Chapter 4- Answers to selected exercises

1. Consider a model of $N$ localized magnetic ions, given by the spin Hamiltonian

$$\mathcal{H}=D\dsum\limits_{j=1}^{N}S_{j}^{2},$$

where the spin variable $S_{j}$ may assume the values $-1,$ $0,$ or $+1,$ for all $j$ (see exercise 8 of Chapter 2). Given the total energy $E$, use the expression for the number of accessible microstates, $\Omega \left( E,N\right) ,$ to obtain the entropy per particle, $s=s\left( u\right)$, where $u=E/N$. Obtain an expression for the specific heat $c$ in terms of the temperature $T$. Sketch a graph of $c$ versus $T$. Check the existence of a broad maximum associated with the Schottky effect. Write an expression for the entropy as a function of temperature. What are the limiting values of the entropy for $T\rightarrow 0$ and $T\rightarrow \infty$? The entropy per particle is given by

$$\frac{1}{k_{B}}s=\frac{u}{D}\ln 2-\left( 1-\frac{u}{D}\right) \ln \left( 1- \frac{u}{D}\right) -\frac{u}{D}\ln \frac{u}{D},$$

where $u=E/N$. Thus, we have the equation of state

$$\frac{1}{k_{B}T}=\frac{1}{D}\ln \frac{2\left( 1-u/D\right) }{u/D},$$

from which we have

$$u=\frac{2D\exp \left( -\beta D\right) }{1+2D\exp \left( -\beta D\right) },$$

where $\beta =1/\left( k_{B}T\right)$. The specific heat is given by the derivative of $s$ with respect to $T$. For $T\rightarrow 0$, $s\rightarrow 0$; for $T\rightarrow \infty$, $s\rightarrow k_{B}\ln 2$.

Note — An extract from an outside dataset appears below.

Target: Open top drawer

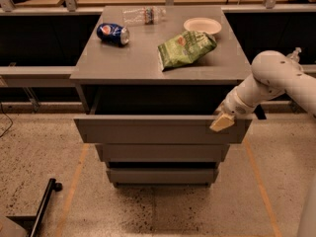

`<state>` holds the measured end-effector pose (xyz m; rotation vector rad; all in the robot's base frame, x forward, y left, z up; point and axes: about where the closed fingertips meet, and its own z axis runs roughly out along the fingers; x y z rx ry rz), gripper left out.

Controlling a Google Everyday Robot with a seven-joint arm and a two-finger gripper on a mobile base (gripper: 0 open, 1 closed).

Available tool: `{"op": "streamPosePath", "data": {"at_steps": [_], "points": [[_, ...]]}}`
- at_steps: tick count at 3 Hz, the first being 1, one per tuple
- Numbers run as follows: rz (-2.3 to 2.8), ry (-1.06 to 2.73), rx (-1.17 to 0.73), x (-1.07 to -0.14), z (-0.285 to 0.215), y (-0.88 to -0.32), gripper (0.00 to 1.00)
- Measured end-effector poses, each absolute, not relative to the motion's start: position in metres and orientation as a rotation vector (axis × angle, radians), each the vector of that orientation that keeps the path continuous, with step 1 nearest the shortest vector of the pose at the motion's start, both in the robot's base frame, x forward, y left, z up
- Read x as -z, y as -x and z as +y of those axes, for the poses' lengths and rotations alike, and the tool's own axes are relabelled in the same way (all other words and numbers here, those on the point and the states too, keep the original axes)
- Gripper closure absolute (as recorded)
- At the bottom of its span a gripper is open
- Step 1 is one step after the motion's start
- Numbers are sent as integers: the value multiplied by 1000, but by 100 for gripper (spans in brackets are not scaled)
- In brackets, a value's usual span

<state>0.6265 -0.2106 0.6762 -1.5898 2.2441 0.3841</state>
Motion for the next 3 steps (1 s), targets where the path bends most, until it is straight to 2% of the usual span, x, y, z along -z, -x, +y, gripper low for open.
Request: {"op": "streamPosePath", "data": {"at_steps": [1, 2, 3], "points": [[2258, 1634, -415, -674, -205, -615, 9], [2324, 1605, -496, -671, -205, -578, 0], [2374, 1583, -557, -668, -206, -554, 0]]}}
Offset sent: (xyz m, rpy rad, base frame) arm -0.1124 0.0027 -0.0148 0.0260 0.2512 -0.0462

2. In the solid of Einstein, we may introduce a volume coordinate if we make the phenomenological assumption that the fundamental frequency $\omega$ as a function of $v=V/N$ is given by =

$$\omega =\omega \left( v\right) =\omega _{o}-A\ln \left( \frac{v}{v_{o}} \right) ,$$

where $\omega _{o},$ $A$, and $v_{o}$ are positive constants. Obtain expressions for the expansion coefficient and the isothermal compressibility of this model system. As $\omega =\omega \left( v\right)$, the entropy of Einstein's solid can be written as a function of energy and volume, $s=s\left( u,v\right)$. From the equations of state, it is straightforward to obtain the expansion coefficient and the compressibility.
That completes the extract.